Published in Israel Hayom, March 22, 2012

Incumbent Kadima leader Tzipi Livni yesterday launched a last-minute campaign aimed at scaring Kadima voters into voting for her in the party’s leadership vote next Tuesday. Kadima can’t exist without me, Livni warned. The slogan: “Without Tzipi Livni, there is no Kadima.”
This is, of course, ridiculous. With Tzipi Livni, Kadima has been practically wiped off the political map. Polls predict that the party would win only a paltry 12 seats if elections were held today, down from at its current 28 seats in the Knesset – which is almost a third of the parliament. With Tzipi Livni, Kadima has become politically irrelevant.
Livni has made many mistakes, and coming across as a whiner is one of them. Her harangues against Prime Minister Netanyahu in the Knesset always seem to have a wail about them, and she basically repeats the same mantra in every talk: ‘If only I had been in charge, then everything would have worked out. The peace process with the Palestinians would be zipping along and world would love us.’
Unfortunately for her, Palestinian behavior over the past three years makes this unbelievable, and the Israeli public isn’t buying it. Livni argued this week that Kadima without Livni “would merely be a second Likud,” and she may be right. But that is what most voters want. Likud is the real centrist party in Israel today, and a successful one at that.
Livni has taken to blaming Netanyahu for every ill-wind in the region, from the tensions with Turkey, to the deterioration of relations with Egypt, the rising price of oil and electricity, the missiles falling on our heads from Gaza, Ultra Orthodox extremists in Beit Shemesh, and confrontations at the United Nations.
But the Israeli public knows better. It knows that Livni is overreaching in her claims against Netanyahu. And it doubts that with her as Prime Minister everything would turn peachy keen.
Nevertheless, Livni may win the Kadima party leadership vote. She has the party apparatus behind her (led by Omri Sharon, Tzachi Hanegbi, Haim Ramon and Roni Bar-On) and may get the lion’s share of votes from the 25,000 Israeli Arabs and Bedouin who make up one-quarter of Kadima’s registered party members. Fourteen of the party’s MKs are backing Shaul Mofaz (to Livni’s 13), and Avi Dicter would clearly join the Mofaz leadership team too. But it is still an uphill battle for Mofaz.
Even if he loses, I expect Mofaz to claim the Kadima moniker for his own faction (which under Knesset rules he can do, since most Kadima MKs align with his camp) and to break away from Livni’s party. Dicter will join him. It is then possible that Mofaz’s Kadima faction would enter Netanyahu’s coalition government. Dicter made this one of his key campaign pledges: To take his skills and experience and his supporters into the coalition government and seek to impact on the diplomatic, security and economic direction of the government from the inside.

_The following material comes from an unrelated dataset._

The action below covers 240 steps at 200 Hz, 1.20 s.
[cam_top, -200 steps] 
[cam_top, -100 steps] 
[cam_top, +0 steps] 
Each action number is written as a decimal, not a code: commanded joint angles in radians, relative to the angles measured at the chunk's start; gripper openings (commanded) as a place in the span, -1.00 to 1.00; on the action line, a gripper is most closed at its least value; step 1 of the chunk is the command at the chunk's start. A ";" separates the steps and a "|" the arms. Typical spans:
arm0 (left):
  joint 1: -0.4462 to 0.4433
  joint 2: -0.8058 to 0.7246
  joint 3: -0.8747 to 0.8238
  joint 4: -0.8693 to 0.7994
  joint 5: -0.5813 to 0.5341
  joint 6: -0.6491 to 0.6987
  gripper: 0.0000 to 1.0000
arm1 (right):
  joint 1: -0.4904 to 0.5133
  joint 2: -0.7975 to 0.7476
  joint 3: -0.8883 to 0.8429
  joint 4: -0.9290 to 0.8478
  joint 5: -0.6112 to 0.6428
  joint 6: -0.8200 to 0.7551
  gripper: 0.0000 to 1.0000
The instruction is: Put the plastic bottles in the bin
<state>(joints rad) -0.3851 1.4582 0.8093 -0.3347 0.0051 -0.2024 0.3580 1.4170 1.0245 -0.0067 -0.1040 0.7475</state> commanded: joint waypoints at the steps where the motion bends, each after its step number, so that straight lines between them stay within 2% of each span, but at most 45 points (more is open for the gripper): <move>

Dicter himself would a prize acquisition for either Mofaz’s Kadima or the Likud-led coalition, or both. Dicter has a sterling reputation for honesty and integrity (it was he who exposed the corruption in Livni’s party bureaucracy), and a proven security record. As GSS head, he was the architect of Israel’s strategy of targeting terrorist leaders. He was an early and key advocate of the security fence. He remains outspoken on the need to “crush” the Hamas in Gaza in comprehensive fashion.
Even more importantly, Dicter is very clear about the need to bolster and reinforce Israel’s status as a Jewish state. His important Basic Law to reinforce Israel’s Jewish identity is still before the Knesset, legislation which Livni has strangely opposed.